Throwback Thursday – Nahm Building
The Nahm building sits in the center of the Main Street row on Fountain Square in downtown Bowling Green. It was constructed over 130 years ago. This week we visit the Nahm family scrapbook for a look into the lives of one of Bowling Green’s wealthiest Victorian families.
Four Nahm brothers emigrated from Bavaria to the U.S. in the years leading up the Civil War. They arrived in New Orleans, and by the early 1880s, Emanuel Nahm had settled in Bowling Green. In 1888, Emanuel Nahm had this building constructed for his clothing, hat and shoe store. The Nahms ran the biggest clothing and furnishings house in southern Kentucky until it closed in 1930.
Emanuel’s only son was Maxwell, who built the family estate into an empire, the largest Bowling Green had ever seen. The family’s wealth was valued at over $2,000,000 by 1958 when he passed. Maxwell and his wife had one child, a daughter named Emanie.
Emanie’s exploits are worth a Throwback Thursday segment all their own, but today we explore how Emanie traveled the country telling Bowling Green’s story. She was not the typical southern belle socialite of the early 1910s and 20s.

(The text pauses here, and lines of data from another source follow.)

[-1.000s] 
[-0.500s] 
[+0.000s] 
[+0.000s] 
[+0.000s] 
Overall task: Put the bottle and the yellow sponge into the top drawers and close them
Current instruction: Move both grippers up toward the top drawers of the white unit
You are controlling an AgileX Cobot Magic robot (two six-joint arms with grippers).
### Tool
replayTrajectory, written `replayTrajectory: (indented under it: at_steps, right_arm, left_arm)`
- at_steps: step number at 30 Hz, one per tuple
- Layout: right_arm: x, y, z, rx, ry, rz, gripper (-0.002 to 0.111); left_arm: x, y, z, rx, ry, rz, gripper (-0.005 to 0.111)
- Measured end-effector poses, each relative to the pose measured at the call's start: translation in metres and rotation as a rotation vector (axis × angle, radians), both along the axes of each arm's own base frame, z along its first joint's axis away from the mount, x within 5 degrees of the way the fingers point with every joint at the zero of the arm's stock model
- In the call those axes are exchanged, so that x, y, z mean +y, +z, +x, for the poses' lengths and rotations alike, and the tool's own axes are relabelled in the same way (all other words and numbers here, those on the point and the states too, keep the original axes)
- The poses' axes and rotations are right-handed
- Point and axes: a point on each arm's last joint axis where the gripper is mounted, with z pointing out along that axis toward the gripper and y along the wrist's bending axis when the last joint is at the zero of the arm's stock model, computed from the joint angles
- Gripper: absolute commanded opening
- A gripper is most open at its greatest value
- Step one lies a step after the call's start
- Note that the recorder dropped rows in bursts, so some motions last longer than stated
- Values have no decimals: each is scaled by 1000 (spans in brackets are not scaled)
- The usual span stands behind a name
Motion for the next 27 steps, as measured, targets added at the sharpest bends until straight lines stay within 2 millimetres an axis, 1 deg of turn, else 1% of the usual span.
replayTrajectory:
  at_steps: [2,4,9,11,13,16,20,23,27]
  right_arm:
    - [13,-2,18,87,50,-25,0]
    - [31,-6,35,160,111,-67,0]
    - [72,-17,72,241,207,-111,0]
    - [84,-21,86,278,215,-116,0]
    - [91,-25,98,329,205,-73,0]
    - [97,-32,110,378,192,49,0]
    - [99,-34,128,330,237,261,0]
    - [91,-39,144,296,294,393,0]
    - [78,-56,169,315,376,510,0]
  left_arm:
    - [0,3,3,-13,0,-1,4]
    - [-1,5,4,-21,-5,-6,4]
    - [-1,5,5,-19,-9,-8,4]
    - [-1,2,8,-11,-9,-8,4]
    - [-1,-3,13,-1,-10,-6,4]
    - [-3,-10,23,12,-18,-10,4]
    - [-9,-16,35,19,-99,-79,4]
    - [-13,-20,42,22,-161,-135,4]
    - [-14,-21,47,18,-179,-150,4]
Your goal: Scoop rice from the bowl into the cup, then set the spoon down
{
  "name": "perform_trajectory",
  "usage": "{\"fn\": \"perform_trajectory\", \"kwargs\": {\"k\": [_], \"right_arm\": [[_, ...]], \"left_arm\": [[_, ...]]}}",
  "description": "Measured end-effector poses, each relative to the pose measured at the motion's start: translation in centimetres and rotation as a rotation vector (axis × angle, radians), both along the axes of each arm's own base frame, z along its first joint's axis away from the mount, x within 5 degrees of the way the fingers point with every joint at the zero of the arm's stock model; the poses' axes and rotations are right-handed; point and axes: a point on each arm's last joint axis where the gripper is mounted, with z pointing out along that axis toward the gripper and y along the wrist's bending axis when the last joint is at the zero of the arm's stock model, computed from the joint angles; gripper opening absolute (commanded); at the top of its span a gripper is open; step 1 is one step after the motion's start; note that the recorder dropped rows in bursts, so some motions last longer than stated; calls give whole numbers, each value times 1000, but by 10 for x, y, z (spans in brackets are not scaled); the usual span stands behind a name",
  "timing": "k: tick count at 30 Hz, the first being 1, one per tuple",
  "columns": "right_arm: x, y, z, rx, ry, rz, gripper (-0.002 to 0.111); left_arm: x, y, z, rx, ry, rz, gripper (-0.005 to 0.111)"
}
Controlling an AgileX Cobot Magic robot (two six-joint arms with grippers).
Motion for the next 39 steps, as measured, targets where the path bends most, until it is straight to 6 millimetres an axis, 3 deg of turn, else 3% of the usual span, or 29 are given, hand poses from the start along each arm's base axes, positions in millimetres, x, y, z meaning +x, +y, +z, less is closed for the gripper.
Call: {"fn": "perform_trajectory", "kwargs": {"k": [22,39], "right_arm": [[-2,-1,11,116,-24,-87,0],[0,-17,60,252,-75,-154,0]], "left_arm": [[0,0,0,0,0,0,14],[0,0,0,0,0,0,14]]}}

She aspired to be a journalist and moved to New York City, landing a reporter job at the New York Times. She met Walter Sachs, of the Goldman-Sachs tycoons of Wall Street investors. They had a brief marriage in 1917 and a child. Emanie became fascinated with novels and published a short piece in 1924. Titled Talk, she based the characters and places on Bowling Green—mentioning Fountain Square, Beech Bend Park, the school on the hill, and more. Her writings are at the Kentucky Library and Archives at WKU.